» **EXERCISE**
What is needed is the whole of the data, set down exactly.

» **MATERIAL FOR THE TASK**
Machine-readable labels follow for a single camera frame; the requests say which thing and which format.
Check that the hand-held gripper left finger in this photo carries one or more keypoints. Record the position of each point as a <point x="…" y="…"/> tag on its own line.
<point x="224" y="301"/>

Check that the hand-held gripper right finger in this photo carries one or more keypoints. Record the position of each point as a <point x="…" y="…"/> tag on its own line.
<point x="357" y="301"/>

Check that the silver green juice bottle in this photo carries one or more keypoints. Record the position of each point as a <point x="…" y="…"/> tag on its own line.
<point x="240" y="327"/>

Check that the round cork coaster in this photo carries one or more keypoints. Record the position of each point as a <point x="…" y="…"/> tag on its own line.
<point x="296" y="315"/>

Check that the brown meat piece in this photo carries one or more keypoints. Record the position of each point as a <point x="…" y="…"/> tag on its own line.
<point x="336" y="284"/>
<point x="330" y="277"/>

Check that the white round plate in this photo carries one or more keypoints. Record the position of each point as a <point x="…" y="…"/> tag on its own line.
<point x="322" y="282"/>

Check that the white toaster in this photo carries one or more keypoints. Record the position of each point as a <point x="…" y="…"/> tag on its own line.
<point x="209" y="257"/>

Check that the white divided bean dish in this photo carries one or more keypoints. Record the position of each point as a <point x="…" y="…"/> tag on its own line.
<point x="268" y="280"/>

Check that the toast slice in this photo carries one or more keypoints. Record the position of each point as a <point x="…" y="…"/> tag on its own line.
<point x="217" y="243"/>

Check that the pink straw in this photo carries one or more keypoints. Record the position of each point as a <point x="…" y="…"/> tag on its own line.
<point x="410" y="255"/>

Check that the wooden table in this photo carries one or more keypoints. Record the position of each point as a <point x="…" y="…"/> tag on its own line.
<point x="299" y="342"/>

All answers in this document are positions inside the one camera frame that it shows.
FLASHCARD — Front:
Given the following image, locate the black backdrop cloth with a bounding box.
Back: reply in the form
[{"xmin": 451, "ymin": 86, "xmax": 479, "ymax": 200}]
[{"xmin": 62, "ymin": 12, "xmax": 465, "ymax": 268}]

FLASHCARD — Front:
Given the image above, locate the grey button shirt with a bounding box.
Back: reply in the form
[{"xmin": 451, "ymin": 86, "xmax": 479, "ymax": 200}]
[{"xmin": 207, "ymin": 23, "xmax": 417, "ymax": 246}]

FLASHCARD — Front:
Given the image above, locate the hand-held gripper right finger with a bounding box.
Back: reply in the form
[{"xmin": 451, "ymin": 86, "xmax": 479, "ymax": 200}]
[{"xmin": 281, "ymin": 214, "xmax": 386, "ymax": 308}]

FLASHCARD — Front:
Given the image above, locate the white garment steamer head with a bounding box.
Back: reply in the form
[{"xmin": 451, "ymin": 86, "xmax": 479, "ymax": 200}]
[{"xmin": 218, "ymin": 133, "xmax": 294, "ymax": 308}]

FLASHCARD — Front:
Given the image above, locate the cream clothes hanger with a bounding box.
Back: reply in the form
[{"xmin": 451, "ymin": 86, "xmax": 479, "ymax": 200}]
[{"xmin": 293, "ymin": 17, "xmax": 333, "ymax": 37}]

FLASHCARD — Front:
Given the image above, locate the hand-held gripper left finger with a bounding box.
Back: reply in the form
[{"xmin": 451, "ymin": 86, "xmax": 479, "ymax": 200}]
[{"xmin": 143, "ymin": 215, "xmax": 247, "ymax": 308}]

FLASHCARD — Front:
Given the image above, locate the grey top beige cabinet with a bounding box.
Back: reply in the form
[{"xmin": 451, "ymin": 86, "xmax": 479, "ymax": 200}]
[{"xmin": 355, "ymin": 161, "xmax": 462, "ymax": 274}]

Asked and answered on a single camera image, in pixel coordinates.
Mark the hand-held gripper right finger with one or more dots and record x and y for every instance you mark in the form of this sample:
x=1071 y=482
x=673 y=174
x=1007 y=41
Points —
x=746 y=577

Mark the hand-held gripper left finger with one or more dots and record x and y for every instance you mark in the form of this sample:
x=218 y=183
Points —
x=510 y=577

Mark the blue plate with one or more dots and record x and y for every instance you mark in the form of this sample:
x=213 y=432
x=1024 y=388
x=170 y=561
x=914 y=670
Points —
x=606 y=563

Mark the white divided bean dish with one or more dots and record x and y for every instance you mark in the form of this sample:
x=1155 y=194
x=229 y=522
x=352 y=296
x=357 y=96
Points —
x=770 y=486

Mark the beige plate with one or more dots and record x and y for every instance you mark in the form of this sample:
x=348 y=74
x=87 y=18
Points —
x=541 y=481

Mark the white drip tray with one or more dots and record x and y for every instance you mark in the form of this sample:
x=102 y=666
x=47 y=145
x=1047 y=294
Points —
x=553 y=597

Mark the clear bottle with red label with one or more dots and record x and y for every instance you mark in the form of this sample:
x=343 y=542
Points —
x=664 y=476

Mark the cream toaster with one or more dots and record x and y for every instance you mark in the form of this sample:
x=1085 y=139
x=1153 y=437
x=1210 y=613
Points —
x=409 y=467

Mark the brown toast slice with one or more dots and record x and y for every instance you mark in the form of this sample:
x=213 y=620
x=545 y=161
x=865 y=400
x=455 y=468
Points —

» **ANSWER**
Machine-readable labels follow for a single camera frame; the requests say which thing and which format.
Check that the hand-held gripper left finger in this photo carries one or more keypoints. Record the position of each point as a <point x="…" y="…"/> tag on its own line.
<point x="224" y="301"/>

Check that the hand-held gripper right finger in this photo carries one or more keypoints. Record the position of each point as a <point x="…" y="…"/> tag on its own line.
<point x="357" y="301"/>

Check that the silver green juice bottle in this photo carries one or more keypoints. Record the position of each point as a <point x="…" y="…"/> tag on its own line.
<point x="240" y="327"/>

Check that the round cork coaster in this photo carries one or more keypoints. Record the position of each point as a <point x="…" y="…"/> tag on its own line.
<point x="296" y="315"/>

Check that the brown meat piece in this photo carries one or more keypoints. Record the position of each point as a <point x="…" y="…"/> tag on its own line.
<point x="336" y="284"/>
<point x="330" y="277"/>

Check that the white round plate in this photo carries one or more keypoints. Record the position of each point as a <point x="…" y="…"/> tag on its own line.
<point x="322" y="282"/>

Check that the white toaster in this photo carries one or more keypoints. Record the position of each point as a <point x="…" y="…"/> tag on its own line.
<point x="209" y="257"/>

Check that the white divided bean dish in this photo carries one or more keypoints. Record the position of each point as a <point x="…" y="…"/> tag on its own line.
<point x="268" y="280"/>

Check that the toast slice in this photo carries one or more keypoints. Record the position of each point as a <point x="…" y="…"/> tag on its own line.
<point x="217" y="243"/>

Check that the pink straw in this photo carries one or more keypoints. Record the position of each point as a <point x="…" y="…"/> tag on its own line.
<point x="410" y="255"/>

Check that the wooden table in this photo carries one or more keypoints. Record the position of each point as a <point x="…" y="…"/> tag on its own line.
<point x="299" y="342"/>

All answers in this document are positions inside the one camera frame that it shows.
FLASHCARD — Front:
Given the following image, locate the black backdrop cloth with a bounding box.
Back: reply in the form
[{"xmin": 451, "ymin": 86, "xmax": 479, "ymax": 200}]
[{"xmin": 62, "ymin": 12, "xmax": 465, "ymax": 268}]

FLASHCARD — Front:
Given the image above, locate the grey button shirt with a bounding box.
Back: reply in the form
[{"xmin": 451, "ymin": 86, "xmax": 479, "ymax": 200}]
[{"xmin": 207, "ymin": 23, "xmax": 417, "ymax": 246}]

FLASHCARD — Front:
Given the image above, locate the hand-held gripper right finger with a bounding box.
Back: reply in the form
[{"xmin": 451, "ymin": 86, "xmax": 479, "ymax": 200}]
[{"xmin": 281, "ymin": 214, "xmax": 386, "ymax": 308}]

FLASHCARD — Front:
Given the image above, locate the white garment steamer head with a bounding box.
Back: reply in the form
[{"xmin": 451, "ymin": 86, "xmax": 479, "ymax": 200}]
[{"xmin": 218, "ymin": 133, "xmax": 294, "ymax": 308}]

FLASHCARD — Front:
Given the image above, locate the cream clothes hanger with a bounding box.
Back: reply in the form
[{"xmin": 451, "ymin": 86, "xmax": 479, "ymax": 200}]
[{"xmin": 293, "ymin": 17, "xmax": 333, "ymax": 37}]

FLASHCARD — Front:
Given the image above, locate the hand-held gripper left finger with a bounding box.
Back: reply in the form
[{"xmin": 451, "ymin": 86, "xmax": 479, "ymax": 200}]
[{"xmin": 143, "ymin": 215, "xmax": 247, "ymax": 308}]

FLASHCARD — Front:
Given the image above, locate the grey top beige cabinet with a bounding box.
Back: reply in the form
[{"xmin": 451, "ymin": 86, "xmax": 479, "ymax": 200}]
[{"xmin": 355, "ymin": 161, "xmax": 462, "ymax": 274}]

Asked and answered on a single camera image, in pixel coordinates.
Mark the hand-held gripper right finger with one or more dots and record x and y for every instance you mark in the form of this sample:
x=1071 y=482
x=673 y=174
x=1007 y=41
Points —
x=746 y=577

Mark the hand-held gripper left finger with one or more dots and record x and y for every instance you mark in the form of this sample:
x=218 y=183
Points —
x=510 y=577

Mark the blue plate with one or more dots and record x and y for every instance you mark in the form of this sample:
x=213 y=432
x=1024 y=388
x=170 y=561
x=914 y=670
Points —
x=606 y=563

Mark the white divided bean dish with one or more dots and record x and y for every instance you mark in the form of this sample:
x=1155 y=194
x=229 y=522
x=352 y=296
x=357 y=96
Points —
x=770 y=486

Mark the beige plate with one or more dots and record x and y for every instance you mark in the form of this sample:
x=348 y=74
x=87 y=18
Points —
x=541 y=481

Mark the white drip tray with one or more dots and record x and y for every instance you mark in the form of this sample:
x=102 y=666
x=47 y=145
x=1047 y=294
Points —
x=553 y=597

Mark the clear bottle with red label with one or more dots and record x and y for every instance you mark in the form of this sample:
x=343 y=542
Points —
x=664 y=476

Mark the cream toaster with one or more dots and record x and y for every instance you mark in the form of this sample:
x=1085 y=139
x=1153 y=437
x=1210 y=613
Points —
x=409 y=467

Mark the brown toast slice with one or more dots and record x and y for every instance you mark in the form of this sample:
x=213 y=620
x=545 y=161
x=865 y=400
x=455 y=468
Points —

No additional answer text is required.